TASK DATA:
++++++++

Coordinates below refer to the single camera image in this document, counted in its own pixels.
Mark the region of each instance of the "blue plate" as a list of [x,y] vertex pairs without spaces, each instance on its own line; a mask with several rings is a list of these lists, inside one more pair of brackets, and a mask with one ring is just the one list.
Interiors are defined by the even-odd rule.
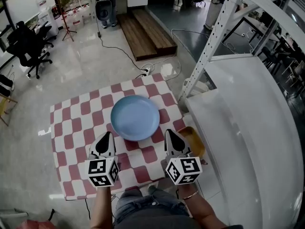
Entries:
[[113,129],[126,140],[140,141],[152,136],[159,123],[159,110],[146,97],[138,95],[124,97],[111,111]]

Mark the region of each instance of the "red object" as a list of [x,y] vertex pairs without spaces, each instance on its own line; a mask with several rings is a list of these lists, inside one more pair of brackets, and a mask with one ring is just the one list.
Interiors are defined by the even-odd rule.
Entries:
[[16,229],[56,229],[56,227],[50,221],[39,222],[28,219]]

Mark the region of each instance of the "dark floor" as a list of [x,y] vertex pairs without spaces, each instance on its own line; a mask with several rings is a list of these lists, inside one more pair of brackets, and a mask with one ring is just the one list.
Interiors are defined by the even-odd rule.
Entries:
[[[173,6],[172,4],[151,4],[148,5],[148,9],[153,12],[161,22],[169,29],[184,29],[190,30],[200,33],[210,34],[210,31],[203,27],[206,15],[209,9],[210,2],[206,1],[206,6],[204,4],[194,4],[192,7],[178,8],[177,6]],[[229,25],[228,29],[231,30],[237,22]],[[228,46],[230,48],[235,48],[233,50],[236,53],[249,53],[251,50],[251,46],[249,45],[249,39],[247,37],[240,36],[241,34],[250,31],[250,26],[243,22],[239,28],[235,31],[237,34],[232,34],[227,40],[226,43],[230,43]],[[205,35],[186,32],[186,31],[173,31],[174,35],[181,41],[181,43],[187,48],[189,53],[198,61],[208,38]],[[259,39],[255,38],[251,45],[254,47],[259,42]],[[273,41],[268,42],[267,46],[272,48],[274,45]],[[232,54],[233,52],[226,48],[223,44],[220,44],[218,49],[216,50],[216,55],[224,55],[224,54]],[[294,87],[290,87],[291,82],[285,83],[287,81],[287,77],[289,75],[286,72],[284,75],[281,75],[282,72],[285,70],[284,66],[281,65],[281,68],[277,72],[274,79],[277,83],[279,83],[279,87],[282,92],[285,90],[288,91],[289,96],[287,97],[287,103],[290,107],[291,113],[294,117],[295,124],[297,130],[299,132],[299,137],[303,149],[303,153],[305,154],[305,99],[304,94],[302,93],[298,97],[292,97],[294,93],[297,92],[300,85],[296,85]]]

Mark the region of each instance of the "white curved panel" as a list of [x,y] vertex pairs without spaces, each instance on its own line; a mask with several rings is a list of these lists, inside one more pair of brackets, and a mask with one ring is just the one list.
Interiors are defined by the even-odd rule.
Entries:
[[297,129],[284,96],[257,57],[209,62],[205,69],[245,139],[258,181],[263,228],[290,227],[299,213],[304,174]]

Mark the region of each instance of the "table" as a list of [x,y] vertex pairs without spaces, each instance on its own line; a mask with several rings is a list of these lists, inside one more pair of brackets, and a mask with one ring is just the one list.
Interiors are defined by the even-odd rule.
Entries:
[[[149,138],[131,142],[118,136],[110,123],[113,106],[128,95],[150,98],[159,108],[160,125]],[[90,145],[112,131],[120,166],[112,193],[142,187],[163,177],[164,132],[185,127],[173,93],[161,74],[137,78],[86,93],[51,106],[51,142],[58,179],[66,200],[92,198],[94,188],[85,174]]]
[[[223,43],[225,42],[225,40],[227,40],[233,34],[233,32],[240,26],[240,24],[243,21],[245,21],[246,23],[248,23],[250,26],[252,26],[255,29],[255,34],[250,39],[249,43],[251,43],[251,41],[255,38],[255,36],[257,34],[259,34],[260,36],[263,36],[266,33],[267,29],[268,29],[260,21],[258,21],[256,19],[253,19],[253,18],[251,18],[249,16],[245,16],[245,17],[242,17],[242,19],[237,23],[237,25],[235,25],[234,28],[226,35],[226,37],[223,39]],[[269,37],[269,39],[272,40],[272,41],[275,41],[275,42],[279,42],[279,39],[274,34],[272,34]]]

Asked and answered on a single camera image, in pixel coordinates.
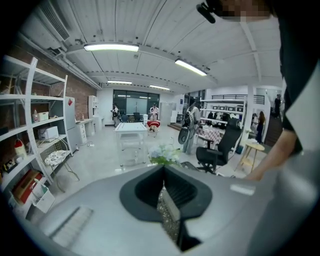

++++++++

AIM OF THE EXERCISE:
Determine how many lines of the data above contain the string "brackets", and answer with the number only.

SOLUTION TO THE PROBLEM:
5